**Requirement:** Print verbatim the opening line of the material and every subsequent line through the one containing "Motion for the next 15".

**Data under study:**
┏━━

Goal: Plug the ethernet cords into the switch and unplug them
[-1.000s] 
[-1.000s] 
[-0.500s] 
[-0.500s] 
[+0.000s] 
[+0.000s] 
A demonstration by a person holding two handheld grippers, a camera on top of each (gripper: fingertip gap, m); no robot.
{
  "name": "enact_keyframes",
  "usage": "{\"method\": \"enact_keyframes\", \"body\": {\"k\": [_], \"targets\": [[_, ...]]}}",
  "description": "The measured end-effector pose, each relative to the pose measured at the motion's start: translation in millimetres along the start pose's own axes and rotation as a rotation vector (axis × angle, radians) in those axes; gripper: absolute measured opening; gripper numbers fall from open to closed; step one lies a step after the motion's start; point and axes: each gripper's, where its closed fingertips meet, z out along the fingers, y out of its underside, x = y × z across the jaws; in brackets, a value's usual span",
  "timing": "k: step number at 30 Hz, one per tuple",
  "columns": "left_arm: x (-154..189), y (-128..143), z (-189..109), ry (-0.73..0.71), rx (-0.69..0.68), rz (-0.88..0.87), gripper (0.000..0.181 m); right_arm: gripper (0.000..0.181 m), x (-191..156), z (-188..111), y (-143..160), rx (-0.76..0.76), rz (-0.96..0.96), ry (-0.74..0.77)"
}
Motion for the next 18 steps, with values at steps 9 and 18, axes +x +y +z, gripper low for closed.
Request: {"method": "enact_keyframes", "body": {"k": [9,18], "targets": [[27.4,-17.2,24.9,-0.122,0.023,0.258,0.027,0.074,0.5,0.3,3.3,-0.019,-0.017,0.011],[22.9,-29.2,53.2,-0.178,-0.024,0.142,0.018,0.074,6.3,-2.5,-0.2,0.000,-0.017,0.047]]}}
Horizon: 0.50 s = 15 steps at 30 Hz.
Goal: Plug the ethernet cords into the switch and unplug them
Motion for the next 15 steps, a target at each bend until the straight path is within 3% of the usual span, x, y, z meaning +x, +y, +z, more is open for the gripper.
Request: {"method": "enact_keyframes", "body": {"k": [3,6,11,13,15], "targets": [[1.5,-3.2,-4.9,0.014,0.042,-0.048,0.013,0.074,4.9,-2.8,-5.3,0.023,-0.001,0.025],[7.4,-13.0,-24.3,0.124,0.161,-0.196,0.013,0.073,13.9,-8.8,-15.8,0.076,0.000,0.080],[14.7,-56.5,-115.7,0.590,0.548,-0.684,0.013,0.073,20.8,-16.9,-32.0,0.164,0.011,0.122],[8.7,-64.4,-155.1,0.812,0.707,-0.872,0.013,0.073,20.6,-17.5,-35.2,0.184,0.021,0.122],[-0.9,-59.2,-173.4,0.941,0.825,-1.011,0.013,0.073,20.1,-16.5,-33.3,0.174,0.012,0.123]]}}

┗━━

**Response for this exercise:**
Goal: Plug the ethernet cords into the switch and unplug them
[-1.000s] 
[-1.000s] 
[-0.500s] 
[-0.500s] 
[+0.000s] 
[+0.000s] 
A demonstration by a person holding two handheld grippers, a camera on top of each (gripper: fingertip gap, m); no robot.
{
  "name": "enact_keyframes",
  "usage": "{\"method\": \"enact_keyframes\", \"body\": {\"k\": [_], \"targets\": [[_, ...]]}}",
  "description": "The measured end-effector pose, each relative to the pose measured at the motion's start: translation in millimetres along the start pose's own axes and rotation as a rotation vector (axis × angle, radians) in those axes; gripper: absolute measured opening; gripper numbers fall from open to closed; step one lies a step after the motion's start; point and axes: each gripper's, where its closed fingertips meet, z out along the fingers, y out of its underside, x = y × z across the jaws; in brackets, a value's usual span",
  "timing": "k: step number at 30 Hz, one per tuple",
  "columns": "left_arm: x (-154..189), y (-128..143), z (-189..109), ry (-0.73..0.71), rx (-0.69..0.68), rz (-0.88..0.87), gripper (0.000..0.181 m); right_arm: gripper (0.000..0.181 m), x (-191..156), z (-188..111), y (-143..160), rx (-0.76..0.76), rz (-0.96..0.96), ry (-0.74..0.77)"
}
Motion for the next 18 steps, with values at steps 9 and 18, axes +x +y +z, gripper low for closed.
Request: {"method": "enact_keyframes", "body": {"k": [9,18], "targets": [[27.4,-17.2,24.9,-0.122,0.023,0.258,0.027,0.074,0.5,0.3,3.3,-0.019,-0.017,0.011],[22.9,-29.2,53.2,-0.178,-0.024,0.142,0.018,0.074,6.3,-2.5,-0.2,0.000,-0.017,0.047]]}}
Horizon: 0.50 s = 15 steps at 30 Hz.
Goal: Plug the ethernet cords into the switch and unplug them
Motion for the next 15 steps, a target at each bend until the straight path is within 3% of the usual span, x, y, z meaning +x, +y, +z, more is open for the gripper.

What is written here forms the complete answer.